■ Activity ■
In the listing, find every line that has the string "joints" and copy it.

■ Material to process ■
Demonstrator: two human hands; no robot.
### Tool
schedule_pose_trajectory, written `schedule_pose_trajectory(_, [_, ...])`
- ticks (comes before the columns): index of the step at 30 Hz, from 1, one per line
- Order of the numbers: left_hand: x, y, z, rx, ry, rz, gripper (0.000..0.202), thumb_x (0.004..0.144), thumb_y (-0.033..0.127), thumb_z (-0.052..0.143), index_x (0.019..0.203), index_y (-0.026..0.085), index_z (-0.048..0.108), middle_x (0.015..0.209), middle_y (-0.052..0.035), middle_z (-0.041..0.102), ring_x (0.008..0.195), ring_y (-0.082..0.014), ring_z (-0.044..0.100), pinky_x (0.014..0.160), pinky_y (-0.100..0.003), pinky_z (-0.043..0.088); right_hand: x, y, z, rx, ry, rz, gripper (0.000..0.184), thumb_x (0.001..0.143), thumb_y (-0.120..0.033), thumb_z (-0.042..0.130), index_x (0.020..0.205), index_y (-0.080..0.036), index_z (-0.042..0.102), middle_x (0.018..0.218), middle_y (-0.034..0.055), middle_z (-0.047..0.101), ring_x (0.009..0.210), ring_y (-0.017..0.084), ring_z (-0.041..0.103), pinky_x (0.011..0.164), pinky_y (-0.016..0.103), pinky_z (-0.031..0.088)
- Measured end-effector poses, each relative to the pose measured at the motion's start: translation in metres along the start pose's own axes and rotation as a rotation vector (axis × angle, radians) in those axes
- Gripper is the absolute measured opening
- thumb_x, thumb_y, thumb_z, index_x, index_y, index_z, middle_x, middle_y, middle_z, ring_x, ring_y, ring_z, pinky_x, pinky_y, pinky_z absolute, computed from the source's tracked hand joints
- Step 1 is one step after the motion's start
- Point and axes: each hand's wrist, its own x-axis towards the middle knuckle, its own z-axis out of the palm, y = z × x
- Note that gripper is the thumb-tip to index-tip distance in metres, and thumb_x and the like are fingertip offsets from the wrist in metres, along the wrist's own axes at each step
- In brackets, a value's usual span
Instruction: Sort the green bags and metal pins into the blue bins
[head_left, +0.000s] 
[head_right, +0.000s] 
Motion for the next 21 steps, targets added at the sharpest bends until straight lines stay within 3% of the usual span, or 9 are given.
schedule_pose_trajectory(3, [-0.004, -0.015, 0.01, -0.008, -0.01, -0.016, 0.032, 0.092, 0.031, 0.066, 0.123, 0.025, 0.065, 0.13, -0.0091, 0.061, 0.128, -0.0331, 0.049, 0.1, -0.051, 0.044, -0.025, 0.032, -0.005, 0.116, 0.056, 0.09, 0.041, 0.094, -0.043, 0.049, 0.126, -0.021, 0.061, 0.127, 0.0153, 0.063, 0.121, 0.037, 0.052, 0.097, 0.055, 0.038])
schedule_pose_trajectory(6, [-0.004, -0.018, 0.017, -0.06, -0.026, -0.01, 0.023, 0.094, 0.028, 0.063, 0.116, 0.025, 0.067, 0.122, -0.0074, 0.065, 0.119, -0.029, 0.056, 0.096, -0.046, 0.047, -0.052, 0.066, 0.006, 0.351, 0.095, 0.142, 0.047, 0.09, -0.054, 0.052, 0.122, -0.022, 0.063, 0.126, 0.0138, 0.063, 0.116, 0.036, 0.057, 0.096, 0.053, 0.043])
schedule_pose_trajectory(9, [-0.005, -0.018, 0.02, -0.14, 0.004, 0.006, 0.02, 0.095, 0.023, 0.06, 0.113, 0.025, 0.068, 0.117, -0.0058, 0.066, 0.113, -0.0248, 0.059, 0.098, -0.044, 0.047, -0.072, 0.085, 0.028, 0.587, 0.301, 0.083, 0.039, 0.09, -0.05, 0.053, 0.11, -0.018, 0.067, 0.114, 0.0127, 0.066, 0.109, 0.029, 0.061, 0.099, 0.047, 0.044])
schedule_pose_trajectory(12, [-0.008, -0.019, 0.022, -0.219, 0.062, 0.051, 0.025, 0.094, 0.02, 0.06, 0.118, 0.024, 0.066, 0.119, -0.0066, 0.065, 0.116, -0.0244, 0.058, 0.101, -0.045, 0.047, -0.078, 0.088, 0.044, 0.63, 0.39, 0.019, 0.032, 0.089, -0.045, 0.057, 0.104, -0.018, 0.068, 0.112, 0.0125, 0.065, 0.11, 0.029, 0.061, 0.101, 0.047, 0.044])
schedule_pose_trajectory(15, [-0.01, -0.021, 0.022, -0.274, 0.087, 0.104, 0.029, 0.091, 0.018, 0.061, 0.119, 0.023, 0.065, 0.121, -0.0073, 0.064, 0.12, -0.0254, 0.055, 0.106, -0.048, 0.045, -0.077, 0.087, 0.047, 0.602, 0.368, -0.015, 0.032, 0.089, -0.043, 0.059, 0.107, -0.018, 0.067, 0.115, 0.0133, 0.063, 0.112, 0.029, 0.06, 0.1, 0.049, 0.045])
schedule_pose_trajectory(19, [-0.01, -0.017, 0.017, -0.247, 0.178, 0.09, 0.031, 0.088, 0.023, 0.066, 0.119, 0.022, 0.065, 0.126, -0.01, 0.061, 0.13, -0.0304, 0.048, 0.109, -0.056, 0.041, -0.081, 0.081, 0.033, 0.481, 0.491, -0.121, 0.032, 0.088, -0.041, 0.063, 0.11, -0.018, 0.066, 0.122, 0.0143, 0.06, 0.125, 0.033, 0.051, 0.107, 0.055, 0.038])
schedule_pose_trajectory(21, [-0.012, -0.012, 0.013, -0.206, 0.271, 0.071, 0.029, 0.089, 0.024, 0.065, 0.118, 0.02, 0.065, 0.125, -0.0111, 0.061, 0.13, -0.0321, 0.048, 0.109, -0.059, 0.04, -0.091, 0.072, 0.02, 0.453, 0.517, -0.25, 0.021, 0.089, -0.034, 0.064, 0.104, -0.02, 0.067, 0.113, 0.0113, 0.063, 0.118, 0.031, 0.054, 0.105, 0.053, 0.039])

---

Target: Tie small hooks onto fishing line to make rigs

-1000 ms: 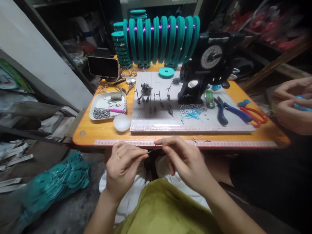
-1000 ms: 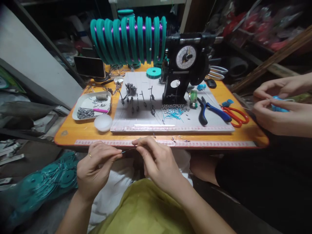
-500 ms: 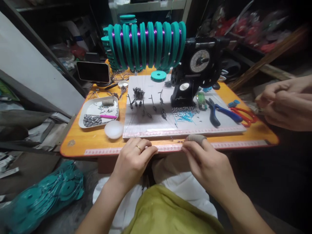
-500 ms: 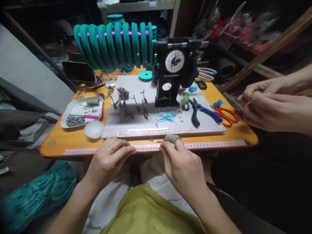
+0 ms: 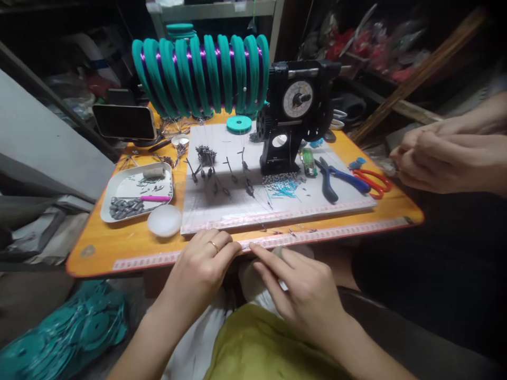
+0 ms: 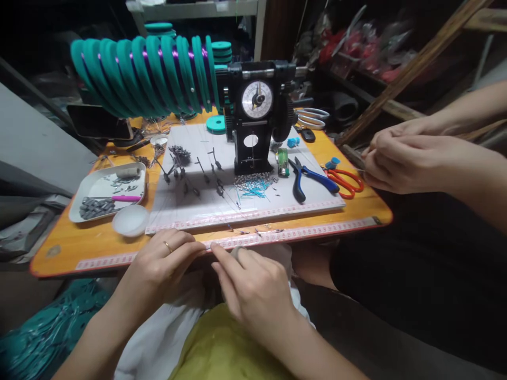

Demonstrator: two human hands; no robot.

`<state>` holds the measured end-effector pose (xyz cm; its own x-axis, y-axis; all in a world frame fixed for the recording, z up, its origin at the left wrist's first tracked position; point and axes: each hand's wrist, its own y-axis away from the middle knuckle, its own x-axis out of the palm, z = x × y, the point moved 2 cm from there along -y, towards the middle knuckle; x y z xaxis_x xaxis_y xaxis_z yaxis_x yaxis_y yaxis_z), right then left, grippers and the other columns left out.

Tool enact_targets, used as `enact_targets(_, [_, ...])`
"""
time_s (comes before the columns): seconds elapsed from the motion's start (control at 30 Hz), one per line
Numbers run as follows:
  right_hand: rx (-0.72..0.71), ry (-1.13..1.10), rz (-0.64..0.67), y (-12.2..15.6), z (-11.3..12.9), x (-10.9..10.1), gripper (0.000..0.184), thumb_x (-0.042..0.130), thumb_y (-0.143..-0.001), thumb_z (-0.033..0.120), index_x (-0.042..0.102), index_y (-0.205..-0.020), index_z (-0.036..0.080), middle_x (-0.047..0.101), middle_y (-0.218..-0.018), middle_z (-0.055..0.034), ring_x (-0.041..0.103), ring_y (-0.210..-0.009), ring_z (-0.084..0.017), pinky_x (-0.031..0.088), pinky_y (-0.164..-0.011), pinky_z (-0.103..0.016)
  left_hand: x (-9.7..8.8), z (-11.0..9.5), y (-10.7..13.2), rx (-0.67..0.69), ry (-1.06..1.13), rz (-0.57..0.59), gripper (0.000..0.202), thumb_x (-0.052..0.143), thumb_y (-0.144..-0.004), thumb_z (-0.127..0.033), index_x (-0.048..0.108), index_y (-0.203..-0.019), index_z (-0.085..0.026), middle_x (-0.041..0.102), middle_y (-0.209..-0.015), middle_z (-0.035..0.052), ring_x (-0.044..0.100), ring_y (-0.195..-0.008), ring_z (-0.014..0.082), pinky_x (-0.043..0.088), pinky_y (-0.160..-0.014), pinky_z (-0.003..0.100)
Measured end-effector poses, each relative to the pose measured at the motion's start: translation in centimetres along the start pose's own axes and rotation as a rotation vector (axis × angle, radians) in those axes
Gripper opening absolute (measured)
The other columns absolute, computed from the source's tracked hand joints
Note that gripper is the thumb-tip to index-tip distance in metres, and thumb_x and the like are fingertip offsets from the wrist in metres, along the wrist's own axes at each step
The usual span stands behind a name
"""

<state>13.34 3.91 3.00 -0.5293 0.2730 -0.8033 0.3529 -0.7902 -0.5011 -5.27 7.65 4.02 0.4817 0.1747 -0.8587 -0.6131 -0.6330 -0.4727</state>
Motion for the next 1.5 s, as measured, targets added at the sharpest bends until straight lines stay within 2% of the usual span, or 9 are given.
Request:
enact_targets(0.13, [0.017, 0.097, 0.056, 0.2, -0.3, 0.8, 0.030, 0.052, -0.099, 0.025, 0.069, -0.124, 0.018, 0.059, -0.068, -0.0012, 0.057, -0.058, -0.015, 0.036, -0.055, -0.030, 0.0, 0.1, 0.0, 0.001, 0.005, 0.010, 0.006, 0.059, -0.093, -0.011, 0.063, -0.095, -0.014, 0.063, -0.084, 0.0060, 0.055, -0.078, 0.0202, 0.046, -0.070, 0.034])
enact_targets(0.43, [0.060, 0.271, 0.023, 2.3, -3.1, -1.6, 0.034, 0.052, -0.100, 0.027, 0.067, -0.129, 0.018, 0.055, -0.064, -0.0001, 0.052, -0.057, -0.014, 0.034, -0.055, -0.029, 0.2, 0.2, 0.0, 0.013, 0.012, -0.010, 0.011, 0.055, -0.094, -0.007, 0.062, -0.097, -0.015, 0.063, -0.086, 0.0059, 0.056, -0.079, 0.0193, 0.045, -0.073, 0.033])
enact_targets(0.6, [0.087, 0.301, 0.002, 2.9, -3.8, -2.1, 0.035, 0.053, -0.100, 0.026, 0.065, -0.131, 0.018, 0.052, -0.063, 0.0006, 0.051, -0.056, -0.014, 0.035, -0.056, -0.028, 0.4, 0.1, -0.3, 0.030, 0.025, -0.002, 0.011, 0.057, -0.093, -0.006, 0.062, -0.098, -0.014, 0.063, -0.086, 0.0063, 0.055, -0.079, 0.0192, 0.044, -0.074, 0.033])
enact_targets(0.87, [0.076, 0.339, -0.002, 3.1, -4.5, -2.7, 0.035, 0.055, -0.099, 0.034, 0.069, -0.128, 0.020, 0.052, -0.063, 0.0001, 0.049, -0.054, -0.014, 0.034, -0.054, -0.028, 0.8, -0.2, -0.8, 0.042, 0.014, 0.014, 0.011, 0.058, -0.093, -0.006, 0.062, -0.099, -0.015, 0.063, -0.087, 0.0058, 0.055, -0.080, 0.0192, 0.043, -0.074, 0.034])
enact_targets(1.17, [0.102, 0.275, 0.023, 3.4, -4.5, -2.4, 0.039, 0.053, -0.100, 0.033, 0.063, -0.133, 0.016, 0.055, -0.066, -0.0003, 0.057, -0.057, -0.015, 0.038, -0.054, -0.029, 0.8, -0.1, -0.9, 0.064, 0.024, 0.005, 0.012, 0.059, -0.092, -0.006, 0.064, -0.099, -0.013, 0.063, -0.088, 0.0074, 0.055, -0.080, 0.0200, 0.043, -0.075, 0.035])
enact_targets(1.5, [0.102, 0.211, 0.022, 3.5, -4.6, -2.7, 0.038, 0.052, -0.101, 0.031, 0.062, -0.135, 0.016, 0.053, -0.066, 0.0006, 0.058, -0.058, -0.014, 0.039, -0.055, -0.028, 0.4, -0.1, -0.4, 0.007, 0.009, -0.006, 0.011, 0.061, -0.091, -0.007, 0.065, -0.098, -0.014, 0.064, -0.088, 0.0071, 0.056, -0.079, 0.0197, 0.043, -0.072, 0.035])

■ Answer to this problem ■
- thumb_x, thumb_y, thumb_z, index_x, index_y, index_z, middle_x, middle_y, middle_z, ring_x, ring_y, ring_z, pinky_x, pinky_y, pinky_z absolute, computed from the source's tracked hand joints
The other columns absolute, computed from the source's tracked hand joints

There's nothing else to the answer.